[Collected data]

※ ※ ※

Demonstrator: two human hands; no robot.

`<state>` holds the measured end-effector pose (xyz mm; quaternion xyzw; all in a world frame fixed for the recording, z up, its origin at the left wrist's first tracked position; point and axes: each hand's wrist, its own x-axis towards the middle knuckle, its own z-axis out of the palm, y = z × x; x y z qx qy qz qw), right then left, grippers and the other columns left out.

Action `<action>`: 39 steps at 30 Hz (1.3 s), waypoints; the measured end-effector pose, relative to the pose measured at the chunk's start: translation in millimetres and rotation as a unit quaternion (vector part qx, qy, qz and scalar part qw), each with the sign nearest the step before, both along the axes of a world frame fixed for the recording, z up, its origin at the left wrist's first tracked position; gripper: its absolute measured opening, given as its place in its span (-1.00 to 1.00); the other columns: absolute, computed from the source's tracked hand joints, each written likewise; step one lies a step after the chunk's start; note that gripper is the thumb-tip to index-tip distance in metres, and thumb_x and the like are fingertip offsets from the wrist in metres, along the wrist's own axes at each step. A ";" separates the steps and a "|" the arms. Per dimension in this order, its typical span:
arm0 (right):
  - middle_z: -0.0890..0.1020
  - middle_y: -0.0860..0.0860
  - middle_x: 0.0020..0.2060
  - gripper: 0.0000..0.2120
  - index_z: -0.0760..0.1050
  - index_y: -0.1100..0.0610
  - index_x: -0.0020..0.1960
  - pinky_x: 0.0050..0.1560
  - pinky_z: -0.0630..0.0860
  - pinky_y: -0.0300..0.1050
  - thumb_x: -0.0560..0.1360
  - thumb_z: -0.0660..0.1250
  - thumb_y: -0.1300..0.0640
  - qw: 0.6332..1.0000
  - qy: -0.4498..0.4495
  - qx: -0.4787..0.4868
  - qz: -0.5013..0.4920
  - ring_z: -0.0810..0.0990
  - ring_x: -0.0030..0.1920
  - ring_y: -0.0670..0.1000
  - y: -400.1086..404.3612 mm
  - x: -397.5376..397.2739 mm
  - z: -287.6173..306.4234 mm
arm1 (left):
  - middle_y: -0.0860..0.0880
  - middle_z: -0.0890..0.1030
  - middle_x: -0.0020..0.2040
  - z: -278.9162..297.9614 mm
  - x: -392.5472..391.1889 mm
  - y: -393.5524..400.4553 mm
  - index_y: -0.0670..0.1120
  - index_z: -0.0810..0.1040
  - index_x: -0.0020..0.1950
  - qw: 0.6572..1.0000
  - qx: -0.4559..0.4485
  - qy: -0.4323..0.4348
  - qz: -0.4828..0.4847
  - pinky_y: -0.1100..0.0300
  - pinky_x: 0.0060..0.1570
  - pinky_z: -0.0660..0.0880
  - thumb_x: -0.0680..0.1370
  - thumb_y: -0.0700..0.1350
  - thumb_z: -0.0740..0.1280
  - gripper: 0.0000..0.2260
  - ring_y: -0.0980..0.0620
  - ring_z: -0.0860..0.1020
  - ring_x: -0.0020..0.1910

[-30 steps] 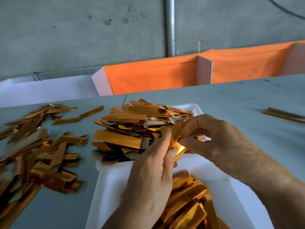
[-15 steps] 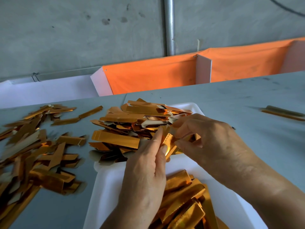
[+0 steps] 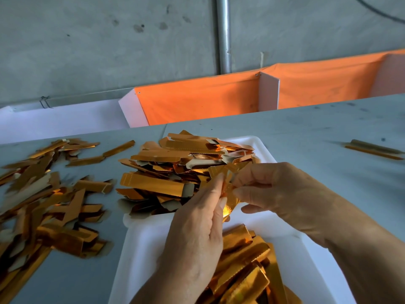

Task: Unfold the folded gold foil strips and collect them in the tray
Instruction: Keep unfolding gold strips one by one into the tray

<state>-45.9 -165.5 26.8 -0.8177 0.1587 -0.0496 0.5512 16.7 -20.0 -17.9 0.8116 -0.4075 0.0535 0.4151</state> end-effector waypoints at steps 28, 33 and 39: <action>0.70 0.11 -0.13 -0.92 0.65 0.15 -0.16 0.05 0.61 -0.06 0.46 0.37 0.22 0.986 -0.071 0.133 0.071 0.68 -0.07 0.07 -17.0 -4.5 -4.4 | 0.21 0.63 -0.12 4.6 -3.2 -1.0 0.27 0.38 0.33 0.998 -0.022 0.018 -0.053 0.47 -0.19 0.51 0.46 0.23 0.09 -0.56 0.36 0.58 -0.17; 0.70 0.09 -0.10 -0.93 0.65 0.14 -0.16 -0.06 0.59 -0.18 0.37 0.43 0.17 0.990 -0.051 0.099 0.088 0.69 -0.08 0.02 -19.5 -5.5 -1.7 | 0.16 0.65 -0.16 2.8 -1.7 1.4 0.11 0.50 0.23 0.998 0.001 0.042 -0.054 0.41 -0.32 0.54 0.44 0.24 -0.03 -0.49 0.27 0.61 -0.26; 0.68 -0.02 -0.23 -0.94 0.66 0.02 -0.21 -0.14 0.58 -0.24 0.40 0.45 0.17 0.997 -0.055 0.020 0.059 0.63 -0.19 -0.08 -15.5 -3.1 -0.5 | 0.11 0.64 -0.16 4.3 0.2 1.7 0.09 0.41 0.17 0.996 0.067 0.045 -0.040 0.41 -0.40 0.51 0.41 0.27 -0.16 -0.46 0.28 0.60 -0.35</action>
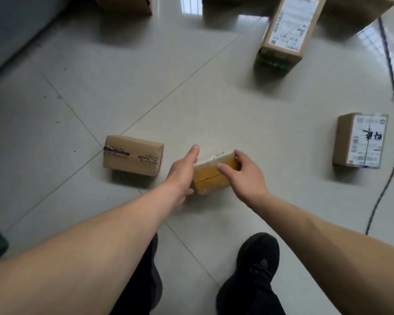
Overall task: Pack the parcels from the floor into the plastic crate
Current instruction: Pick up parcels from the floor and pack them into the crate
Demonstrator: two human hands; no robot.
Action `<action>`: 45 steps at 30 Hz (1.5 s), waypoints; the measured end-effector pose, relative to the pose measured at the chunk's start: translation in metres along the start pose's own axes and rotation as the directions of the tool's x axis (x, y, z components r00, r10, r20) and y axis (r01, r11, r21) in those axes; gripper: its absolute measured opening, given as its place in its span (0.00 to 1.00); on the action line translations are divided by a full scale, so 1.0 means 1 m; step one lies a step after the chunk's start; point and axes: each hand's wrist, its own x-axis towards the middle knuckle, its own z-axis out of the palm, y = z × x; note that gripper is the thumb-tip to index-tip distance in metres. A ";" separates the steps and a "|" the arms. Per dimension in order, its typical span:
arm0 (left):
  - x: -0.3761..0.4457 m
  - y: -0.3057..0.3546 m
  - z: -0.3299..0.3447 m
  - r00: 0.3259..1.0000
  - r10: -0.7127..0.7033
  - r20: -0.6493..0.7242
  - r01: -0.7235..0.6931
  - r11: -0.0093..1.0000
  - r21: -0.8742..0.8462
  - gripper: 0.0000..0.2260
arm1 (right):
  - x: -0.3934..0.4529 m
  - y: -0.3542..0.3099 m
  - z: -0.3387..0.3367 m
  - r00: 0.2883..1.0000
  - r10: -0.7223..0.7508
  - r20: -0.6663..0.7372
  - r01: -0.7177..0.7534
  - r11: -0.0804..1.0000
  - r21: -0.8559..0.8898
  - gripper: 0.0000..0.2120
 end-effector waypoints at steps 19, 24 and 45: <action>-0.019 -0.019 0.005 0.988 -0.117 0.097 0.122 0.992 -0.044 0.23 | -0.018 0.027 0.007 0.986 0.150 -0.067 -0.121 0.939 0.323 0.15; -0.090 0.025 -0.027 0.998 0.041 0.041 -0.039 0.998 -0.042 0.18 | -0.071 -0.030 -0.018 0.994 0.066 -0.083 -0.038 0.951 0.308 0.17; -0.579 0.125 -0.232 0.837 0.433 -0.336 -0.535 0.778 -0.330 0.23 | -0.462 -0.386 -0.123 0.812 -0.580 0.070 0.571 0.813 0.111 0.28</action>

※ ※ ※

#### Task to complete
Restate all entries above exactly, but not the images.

#### Answer for this exercise
Demonstrator: two human hands; no robot.

`<state>` holds the measured end-effector pose (xyz mm; quaternion xyzw; all in a world frame fixed for the recording, z up, its origin at the left wrist's first tracked position; point and axes: each hand's wrist, its own x-axis towards the middle knuckle, its own z-axis out of the palm, y = z × x; x y z qx qy qz qw), right then left, grippers and the other columns left out.

Action `<action>`: 39 steps at 30 Hz (1.3 s), waypoints; the measured end-effector pose, relative to the pose measured at the chunk's start: translation in millimetres and rotation as a unit quaternion (vector part qx, qy, qz and scalar part qw), each with the sign nearest the step before, both along the axes of a world frame fixed for the recording, z up, its origin at the left wrist's first tracked position; gripper: its absolute measured opening, given as its place in its span (-1.00 to 1.00); the other columns: absolute, computed from the source's tracked hand joints, each written likewise; step one lies a step after the chunk's start; note that gripper is the thumb-tip to index-tip distance in metres, and thumb_x and the like are fingertip offsets from the wrist in metres, along the wrist's own axes at each step. A ";" separates the steps and a "|" the arms. Per dimension in this order, its typical span:
arm0 (right):
  - middle_z: -0.0890..0.1020
  - middle_y: -0.0860..0.0860
  - middle_x: 0.0020..0.2060
  - gripper: 0.0000..0.2120
  - index_z: -0.0760..0.1050
  - index_y: -0.1100..0.0610
  - index_x: -0.0020..0.1960
  - pinky_x: 0.0050..0.1560
  - pinky_z: -0.0630..0.0860
  - pinky_y: -0.0300..0.1050
  - thumb_x: -0.0560..0.1360
  - thumb_z: -0.0660..0.1250
  - thumb_y: -0.1300..0.0640
  - qw: 0.6332..1.0000
  - qy: -0.4498..0.4495
  - qx: -0.4787..0.4868
  - qz: -0.5013..0.4920
  - ring_z: -0.0810..0.0990
  - ring_x: -0.0030..0.1920
  - ring_y: -0.0670..0.1000
  - y: -400.1086..404.3612 mm
  - x: -397.5376..397.2739 mm
  - z: -287.6173..306.4234 mm
arm1 (left):
  - middle_y: -0.0860..0.0880
  - middle_z: -0.0890..0.1030
  - middle_x: -0.0020..0.2040
  - z: -278.9162..297.9614 mm
  - x: -392.5472..391.1889 mm
  - y: -393.5524..400.4553 mm
  - index_y: -0.0670..0.1120
  - index_z: -0.0810..0.1040
  - index_x: -0.0020..0.1950
  - qw: 0.6572..1.0000
  - qx: -0.4559..0.4485
  - qy: -0.4323..0.4348
  - qz: -0.4828..0.4847
  - pinky_y: -0.1100..0.0300
  - pinky_x: 0.0060..0.1570
  - pinky_z: -0.0660..0.0880
  - thumb_x: -0.0680..0.1370
  - thumb_y: -0.0700..0.1350
  - thumb_z: -0.0740..0.1280
  - gripper: 0.0000..0.2260
  - ring_y: -0.0980..0.0620
  - ring_z: -0.0860..0.1020
  - ring_x: -0.0020..0.1910

[-30 steps] 
[-15 steps] 
[+0 steps] 

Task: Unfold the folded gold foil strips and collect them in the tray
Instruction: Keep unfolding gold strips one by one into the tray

<state>-45.9 -165.5 26.8 -0.8177 0.1587 -0.0496 0.5512 16.7 -20.0 -17.9 0.8116 -0.4075 0.0535 0.4151</state> end-effector waypoints at steps 28, 33 and 39: <action>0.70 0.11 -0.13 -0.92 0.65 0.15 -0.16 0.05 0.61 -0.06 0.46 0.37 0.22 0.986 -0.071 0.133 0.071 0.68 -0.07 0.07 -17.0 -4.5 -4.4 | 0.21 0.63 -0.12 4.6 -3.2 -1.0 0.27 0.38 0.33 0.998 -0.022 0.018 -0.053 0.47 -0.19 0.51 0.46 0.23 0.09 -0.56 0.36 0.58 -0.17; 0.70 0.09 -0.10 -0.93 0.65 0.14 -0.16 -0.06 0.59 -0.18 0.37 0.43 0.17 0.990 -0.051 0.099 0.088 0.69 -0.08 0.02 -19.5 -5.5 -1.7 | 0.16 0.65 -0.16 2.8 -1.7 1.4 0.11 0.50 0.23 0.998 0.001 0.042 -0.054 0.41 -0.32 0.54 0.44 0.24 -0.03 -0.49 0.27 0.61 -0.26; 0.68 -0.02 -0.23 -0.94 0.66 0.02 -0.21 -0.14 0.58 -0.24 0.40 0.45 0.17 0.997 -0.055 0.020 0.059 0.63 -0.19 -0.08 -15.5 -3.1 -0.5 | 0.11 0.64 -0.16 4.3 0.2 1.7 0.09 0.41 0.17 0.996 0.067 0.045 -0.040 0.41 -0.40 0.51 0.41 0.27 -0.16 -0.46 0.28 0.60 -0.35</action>
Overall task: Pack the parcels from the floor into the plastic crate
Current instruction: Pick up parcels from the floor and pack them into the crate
Demonstrator: two human hands; no robot.
Action `<action>`: 45 steps at 30 Hz (1.5 s), waypoints; the measured end-effector pose, relative to the pose measured at the chunk's start: translation in metres along the start pose's own axes and rotation as the directions of the tool's x axis (x, y, z components r00, r10, r20) and y axis (r01, r11, r21) in those axes; gripper: its absolute measured opening, given as its place in its span (0.00 to 1.00); on the action line translations are divided by a full scale, so 1.0 means 1 m; step one lies a step after the chunk's start; point and axes: each hand's wrist, its own x-axis towards the middle knuckle, its own z-axis out of the palm, y = z × x; note that gripper is the thumb-tip to index-tip distance in metres. A ";" separates the steps and a "|" the arms. Per dimension in order, its typical span:
arm0 (left):
  - x: -0.3761..0.4457 m
  - y: -0.3057..0.3546 m
  - z: -0.3299..0.3447 m
  - r00: 0.3259..1.0000
  - r10: -0.7127..0.7033
  - r20: -0.6493..0.7242
  - r01: -0.7235..0.6931
  - r11: -0.0093..1.0000
  - r21: -0.8742..0.8462
  - gripper: 0.0000..0.2260
arm1 (right):
  - x: -0.3934..0.4529 m
  - y: -0.3542..0.3099 m
  - z: -0.3387..0.3367 m
  - r00: 0.2883..1.0000
  - r10: -0.7223..0.7508
  - r20: -0.6663..0.7372
  - r01: -0.7177..0.7534
  - r11: -0.0804..1.0000
  - r21: -0.8559..0.8898
  - gripper: 0.0000..0.2120
 end-effector waypoints at steps 19, 24 and 45: <action>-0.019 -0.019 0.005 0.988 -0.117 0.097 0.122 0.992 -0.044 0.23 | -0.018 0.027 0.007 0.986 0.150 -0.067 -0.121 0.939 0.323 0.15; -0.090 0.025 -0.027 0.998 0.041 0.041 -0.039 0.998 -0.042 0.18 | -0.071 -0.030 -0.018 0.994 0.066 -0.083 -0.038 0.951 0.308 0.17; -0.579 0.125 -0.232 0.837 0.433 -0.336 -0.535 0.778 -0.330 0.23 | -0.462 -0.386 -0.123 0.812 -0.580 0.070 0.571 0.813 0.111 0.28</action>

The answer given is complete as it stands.